American football referee (1916–1978)

John T McDonough (August 15, 1916 – July 10, 1978) was an American football referee. After graduating from Stanford University in 1940, he served as an assistant superintendent of Orange County, CA Schools. McDonough wore number 11 for all 10 years of the AFL's existence, through the NFL merger, retiring after the 1973 season. Cal Lepore, the head linesman on Bob Frederic's crew, was named McDonough's successor as referee.

His 240 game assignments included Super Bowl IV, in which he performed the coin toss, and the 1971 AFC divisional playoff game between the Dolphins and Chiefs, which is the longest game in NFL history.

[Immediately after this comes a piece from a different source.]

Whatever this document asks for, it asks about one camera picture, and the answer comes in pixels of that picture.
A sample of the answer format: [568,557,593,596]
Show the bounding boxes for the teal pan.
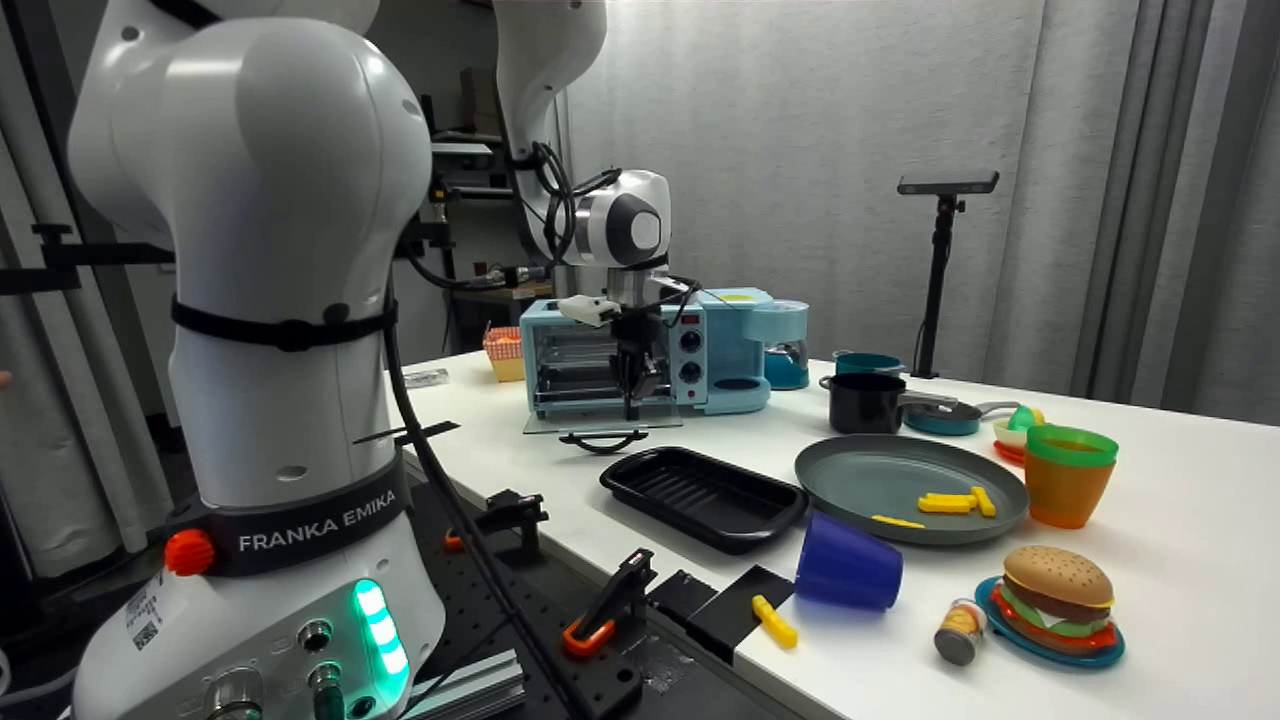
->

McDonough was the first referee to call a roughing the passer penalty in a Super Bowl, flagging Minnesota Vikings defensive end Jim Marshall on a third quarter hit against the Chiefs' Len Dawson. On the next play, Otis Taylor took a short pass from Dawson down the right sideline to a 46-yard touchdown which cemented Kansas City's 23-7 victory.

McDonough's final NFL game was December 16, 1973 at the Yale Bowl in New Haven, Connecticut. The Vikings defeated the New York Giants 31-7.

After retiring from the field, McDonough served as the head of officials for both years of the World Football League.

McDonough wrote a book about his experiences. Don't Hit Him, He's Dead was published in 1978.

McDonough died of cancer on July 10, 1978.